Quei cantautori e la nascita dei nuovi inni

di Mario Ajello
1 Minuto di Lettura
Sabato 9 Maggio 2015, 23:31 - Ultimo aggiornamento: 23:54
«I ragazzi del Tortuga.

Ammazza che bella

canzone di Venditti»


@PeterBirro



In quel bar, davanti al Giulio Cesare, «Nietzsche e Marx si davano la mano», come canta Antonello. Ma anche «Roma Capoccia», naturalmente, è un motivo bellissimo. E «Roma, Roma»? Così così, ma gli inni di solito devono eccitare più che piacere. Comunque questa città è uno scrigno di belle canzoni - con i romani che hanno fatto la storia del pop si potrebbero scrivere interi romanzi - da sempre e adesso perfino più di prima. I testi di Mannarino hanno un che di caravaggesco.
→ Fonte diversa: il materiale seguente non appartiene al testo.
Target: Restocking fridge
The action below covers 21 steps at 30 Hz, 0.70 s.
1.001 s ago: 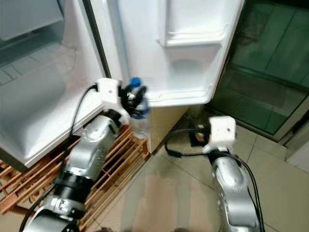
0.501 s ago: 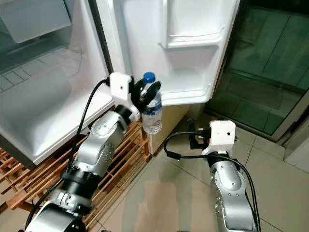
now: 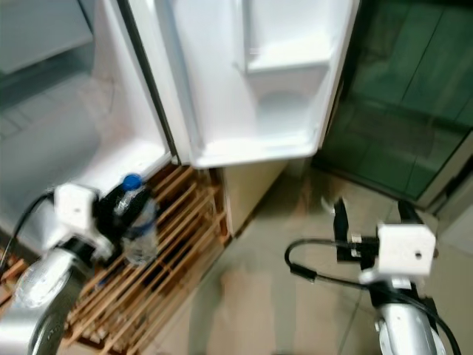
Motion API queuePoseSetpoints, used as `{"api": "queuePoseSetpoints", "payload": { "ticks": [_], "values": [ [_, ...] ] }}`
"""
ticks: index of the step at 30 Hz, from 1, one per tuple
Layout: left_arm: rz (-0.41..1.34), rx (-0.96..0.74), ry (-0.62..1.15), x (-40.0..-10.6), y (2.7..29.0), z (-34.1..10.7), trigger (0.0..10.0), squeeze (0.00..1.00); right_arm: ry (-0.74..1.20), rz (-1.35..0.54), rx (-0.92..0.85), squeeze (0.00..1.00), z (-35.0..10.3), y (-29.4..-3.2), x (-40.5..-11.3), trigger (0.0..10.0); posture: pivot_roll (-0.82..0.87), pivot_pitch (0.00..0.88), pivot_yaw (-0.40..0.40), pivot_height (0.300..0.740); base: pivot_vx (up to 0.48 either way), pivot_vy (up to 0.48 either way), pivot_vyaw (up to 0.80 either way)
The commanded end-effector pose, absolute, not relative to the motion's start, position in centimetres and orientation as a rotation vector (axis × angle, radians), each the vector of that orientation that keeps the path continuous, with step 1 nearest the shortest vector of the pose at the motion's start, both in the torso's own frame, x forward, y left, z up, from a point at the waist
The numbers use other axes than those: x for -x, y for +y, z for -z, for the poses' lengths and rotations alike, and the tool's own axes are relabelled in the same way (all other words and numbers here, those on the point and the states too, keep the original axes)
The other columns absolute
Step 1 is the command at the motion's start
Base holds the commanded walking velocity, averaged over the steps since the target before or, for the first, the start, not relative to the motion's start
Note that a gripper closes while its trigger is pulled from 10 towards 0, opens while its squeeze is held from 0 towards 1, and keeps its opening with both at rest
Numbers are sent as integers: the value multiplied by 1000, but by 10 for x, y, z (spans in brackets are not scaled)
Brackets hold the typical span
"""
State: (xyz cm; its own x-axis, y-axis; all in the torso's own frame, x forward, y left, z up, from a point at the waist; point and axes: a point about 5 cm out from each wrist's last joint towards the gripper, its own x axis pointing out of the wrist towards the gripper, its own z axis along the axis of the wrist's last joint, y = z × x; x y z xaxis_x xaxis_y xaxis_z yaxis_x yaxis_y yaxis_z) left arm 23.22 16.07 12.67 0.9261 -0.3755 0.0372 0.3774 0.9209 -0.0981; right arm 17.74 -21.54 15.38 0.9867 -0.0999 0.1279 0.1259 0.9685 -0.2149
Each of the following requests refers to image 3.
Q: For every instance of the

Il progetto «Rome» di Modest Mouse con tra gli altri Norah Jones e Jack White è un po' fighetto e da «Rome&You» (nuovo logo itanglese che tanto ha fatto discutere e che sostituisce quello di Roma Capitale) ma vabbè, cerchiamo di andare avanti.



E i Cani che cantano «Corso Trieste»? «É quasi buio, soltanto luci verdi....». E gli Ardecore con il loro blues di borgata che parla la lingua di Petrolini? Ma Piotta (il suo Supercafone resta un piccolo grande inno di fine anni novanta) , ora, s'è inventato - insieme al Muro del pianto - «I 7 vizi Capitale», uno dei motivi più forti mai sentiti su questa città: «Nuda come Roma, grande come la bellezza / 'na madre premurosa che te mena e t'accarezza».

E nel ritmo c'è qualcosa d'inquietante e insieme di avvolgente. Come le notti nella Roma più sperduta - dal Centro alle periferie - che resta bella nella sua bruttezza.